Solo mode offers three AI tiers, each representing a different tradeoff between reaction speed, chain awareness, and strategic depth.

Seedling acts every 1.5 to 3 seconds and has a 30% chance of doing nothing each turn. When it does act, it picks a random vine. No chain awareness, no value comparison. It plays like a distracted beginner.

Gardener acts every 0.8 to 2 seconds with a 15% skip rate. It knows about chains: when chain-connected vines exist, it takes the highest-value one 60% of the time. Otherwise it falls back to the highest raw value. It's greedy but not strategic about when to break a chain for a better standalone harvest.

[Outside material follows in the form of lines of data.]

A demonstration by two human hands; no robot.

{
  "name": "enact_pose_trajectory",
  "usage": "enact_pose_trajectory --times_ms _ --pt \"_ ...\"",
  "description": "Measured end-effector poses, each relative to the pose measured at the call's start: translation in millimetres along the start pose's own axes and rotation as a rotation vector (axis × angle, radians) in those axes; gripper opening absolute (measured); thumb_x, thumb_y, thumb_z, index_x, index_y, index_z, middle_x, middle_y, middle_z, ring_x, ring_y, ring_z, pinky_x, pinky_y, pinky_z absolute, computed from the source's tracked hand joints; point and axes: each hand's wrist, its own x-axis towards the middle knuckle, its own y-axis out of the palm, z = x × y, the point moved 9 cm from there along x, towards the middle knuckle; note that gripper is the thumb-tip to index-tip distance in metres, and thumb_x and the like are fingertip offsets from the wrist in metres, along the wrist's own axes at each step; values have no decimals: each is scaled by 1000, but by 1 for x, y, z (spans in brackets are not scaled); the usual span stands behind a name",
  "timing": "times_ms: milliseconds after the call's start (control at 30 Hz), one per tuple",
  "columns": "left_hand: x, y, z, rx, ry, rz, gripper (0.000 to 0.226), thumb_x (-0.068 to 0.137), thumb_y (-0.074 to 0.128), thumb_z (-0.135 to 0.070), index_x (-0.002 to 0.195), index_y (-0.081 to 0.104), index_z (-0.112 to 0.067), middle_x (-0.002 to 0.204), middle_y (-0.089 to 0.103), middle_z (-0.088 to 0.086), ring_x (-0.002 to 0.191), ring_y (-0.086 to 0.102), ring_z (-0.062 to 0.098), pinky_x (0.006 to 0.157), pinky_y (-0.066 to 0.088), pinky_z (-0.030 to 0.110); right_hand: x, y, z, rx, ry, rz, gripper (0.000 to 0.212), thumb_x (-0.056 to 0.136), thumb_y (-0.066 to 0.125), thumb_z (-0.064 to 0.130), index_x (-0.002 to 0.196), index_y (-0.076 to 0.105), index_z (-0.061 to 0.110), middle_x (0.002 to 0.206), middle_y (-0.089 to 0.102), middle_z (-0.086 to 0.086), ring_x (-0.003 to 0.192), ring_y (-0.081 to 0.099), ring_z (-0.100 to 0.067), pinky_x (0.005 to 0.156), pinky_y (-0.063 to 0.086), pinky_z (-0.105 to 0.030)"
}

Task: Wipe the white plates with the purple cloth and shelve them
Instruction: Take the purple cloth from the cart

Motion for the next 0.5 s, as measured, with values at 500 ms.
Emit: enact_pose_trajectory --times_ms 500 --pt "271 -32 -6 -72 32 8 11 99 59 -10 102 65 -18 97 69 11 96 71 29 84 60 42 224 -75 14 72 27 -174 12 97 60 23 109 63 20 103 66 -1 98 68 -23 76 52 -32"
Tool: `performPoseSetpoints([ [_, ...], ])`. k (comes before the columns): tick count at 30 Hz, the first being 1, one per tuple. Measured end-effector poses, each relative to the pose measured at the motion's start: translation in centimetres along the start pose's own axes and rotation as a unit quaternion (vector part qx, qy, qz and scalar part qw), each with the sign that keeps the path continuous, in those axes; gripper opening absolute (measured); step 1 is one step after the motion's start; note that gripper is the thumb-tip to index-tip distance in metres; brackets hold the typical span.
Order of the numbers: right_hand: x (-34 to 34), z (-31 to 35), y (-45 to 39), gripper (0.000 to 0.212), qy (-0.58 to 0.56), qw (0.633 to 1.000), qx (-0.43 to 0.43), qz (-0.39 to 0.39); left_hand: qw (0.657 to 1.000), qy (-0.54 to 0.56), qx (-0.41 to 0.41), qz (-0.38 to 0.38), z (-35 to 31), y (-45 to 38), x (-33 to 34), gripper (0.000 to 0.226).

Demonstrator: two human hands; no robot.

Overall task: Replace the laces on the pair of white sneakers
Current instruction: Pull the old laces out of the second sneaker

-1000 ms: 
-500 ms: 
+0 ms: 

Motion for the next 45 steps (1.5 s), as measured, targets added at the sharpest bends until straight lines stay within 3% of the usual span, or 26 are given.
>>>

Botanist acts every 0.3 to 1 second and skips only 5% of the time. It evaluates whether extending the chain is actually worth more than breaking it for a high raw value. The decision rule compares the chain-extended value against the best standalone option:

\[\text{if } v_{\text{chain}} \cdot (1 + 0.5(\ell + 1)) > v_{\text{raw}} \implies \text{extend chain}\]

When the multiplied chain value doesn't beat the best raw vine, the Botanist still takes the chain 30% of the time as a speculative play, gambling that a longer chain will pay off later. This mirrors a real strategic consideration: sometimes maintaining a chain at a small short-term cost is worth the compounding multiplier over subsequent harvests.

Multiplayer

Online multiplayer runs on PartyKit, which provides WebSocket rooms backed by Cloudflare Durable Objects. The server owns the game state (vines, scores, cooldown timers, chain state) and broadcasts updates on every mutation. Vine ticks happen server-side every 2.5 seconds, and a separate clock timer decrements the remaining time every second. Harvest requests are validated server-side: the server checks that the vine is alive and that the player's cooldown has elapsed before processing.

The cooldown is tracked as a pair of Unix timestamps, one per player slot. A harvest is allowed when \(\text{now} \geq \text{cooldownUntil}[\text{player}]\), and after a successful harvest the timestamp advances by 3,000 ms. This avoids issues with timer drift across clients, since the server is the single source of truth for timing.

The front end

Built with SvelteKit 2 and Svelte 5, deployed on Cloudflare Pages. The vine animations and tick progress indicators are CSS-driven to avoid layout thrash from JavaScript-animated DOM updates. The game logic package is shared between the web client, the solo AI, and the PartyKit server, so the Collatz step, chain detection, and scoring are identical across all three contexts.